§ **Exercise details**: Check each line of the listing below for the string "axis", and copy the ones that have it.

Segment Start: Supplied information

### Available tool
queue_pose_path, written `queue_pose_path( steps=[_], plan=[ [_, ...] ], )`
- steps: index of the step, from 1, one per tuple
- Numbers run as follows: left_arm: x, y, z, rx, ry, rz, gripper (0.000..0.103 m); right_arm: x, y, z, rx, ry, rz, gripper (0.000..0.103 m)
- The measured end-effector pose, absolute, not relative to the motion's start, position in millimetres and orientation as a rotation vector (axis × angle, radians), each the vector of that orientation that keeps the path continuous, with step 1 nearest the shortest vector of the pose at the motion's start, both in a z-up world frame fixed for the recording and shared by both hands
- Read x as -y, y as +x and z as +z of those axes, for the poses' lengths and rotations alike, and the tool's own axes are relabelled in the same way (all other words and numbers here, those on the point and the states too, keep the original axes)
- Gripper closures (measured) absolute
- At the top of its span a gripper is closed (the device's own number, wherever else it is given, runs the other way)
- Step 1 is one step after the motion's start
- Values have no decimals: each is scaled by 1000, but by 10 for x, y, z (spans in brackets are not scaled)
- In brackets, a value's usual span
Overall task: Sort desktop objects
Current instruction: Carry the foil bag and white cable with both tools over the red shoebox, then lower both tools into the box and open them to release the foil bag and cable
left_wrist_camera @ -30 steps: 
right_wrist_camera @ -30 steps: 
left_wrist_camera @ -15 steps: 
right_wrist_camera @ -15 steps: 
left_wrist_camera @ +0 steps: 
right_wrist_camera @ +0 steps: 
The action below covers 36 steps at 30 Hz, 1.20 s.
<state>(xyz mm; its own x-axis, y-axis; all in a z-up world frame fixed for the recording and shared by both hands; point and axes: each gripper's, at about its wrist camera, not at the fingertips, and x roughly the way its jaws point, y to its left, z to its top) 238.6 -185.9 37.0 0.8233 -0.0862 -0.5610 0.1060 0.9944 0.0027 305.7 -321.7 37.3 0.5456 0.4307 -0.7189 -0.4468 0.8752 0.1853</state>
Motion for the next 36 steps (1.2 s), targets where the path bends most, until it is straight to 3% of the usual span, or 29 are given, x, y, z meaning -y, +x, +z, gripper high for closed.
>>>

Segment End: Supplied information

§ **Finished task**:
- The measured end-effector pose, absolute, not relative to the motion's start, position in millimetres and orientation as a rotation vector (axis × angle, radians), each the vector of that orientation that keeps the path continuous, with step 1 nearest the shortest vector of the pose at the motion's start, both in a z-up world frame fixed for the recording and shared by both hands
<state>(xyz mm; its own x-axis, y-axis; all in a z-up world frame fixed for the recording and shared by both hands; point and axes: each gripper's, at about its wrist camera, not at the fingertips, and x roughly the way its jaws point, y to its left, z to its top) 238.6 -185.9 37.0 0.8233 -0.0862 -0.5610 0.1060 0.9944 0.0027 305.7 -321.7 37.3 0.5456 0.4307 -0.7189 -0.4468 0.8752 0.1853</state>

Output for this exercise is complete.